** WHAT THE EXERCISE ASKS **
All of the data must be output exactly, with every picture left out.

** EXCERPTED DATA **
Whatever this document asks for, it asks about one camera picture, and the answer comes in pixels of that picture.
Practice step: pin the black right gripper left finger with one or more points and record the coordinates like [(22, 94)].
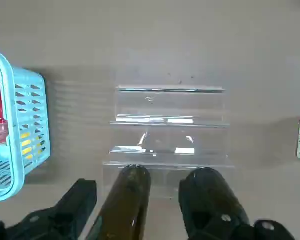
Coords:
[(65, 217)]

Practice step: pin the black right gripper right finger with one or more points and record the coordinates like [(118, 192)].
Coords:
[(215, 225)]

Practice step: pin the brown straight-shouldered wine bottle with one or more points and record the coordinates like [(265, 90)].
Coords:
[(125, 200)]

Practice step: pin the clear acrylic stepped shelf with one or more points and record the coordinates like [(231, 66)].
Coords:
[(170, 140)]

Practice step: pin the yellow round fruit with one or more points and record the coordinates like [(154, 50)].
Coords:
[(27, 143)]

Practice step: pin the light blue plastic basket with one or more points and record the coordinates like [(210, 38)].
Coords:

** EXERCISE OUTPUT **
Whatever this document asks for, it asks about one camera picture, and the answer comes in pixels of that picture.
Practice step: pin the black right gripper left finger with one or more points and record the coordinates like [(22, 94)].
Coords:
[(65, 217)]

Practice step: pin the black right gripper right finger with one or more points and record the coordinates like [(118, 192)].
Coords:
[(215, 225)]

Practice step: pin the brown straight-shouldered wine bottle with one or more points and record the coordinates like [(265, 90)].
Coords:
[(125, 200)]

Practice step: pin the clear acrylic stepped shelf with one or more points and record the coordinates like [(231, 66)].
Coords:
[(170, 140)]

Practice step: pin the yellow round fruit with one or more points and record the coordinates like [(154, 50)].
Coords:
[(27, 143)]

Practice step: pin the light blue plastic basket with one or more points and record the coordinates like [(210, 38)].
Coords:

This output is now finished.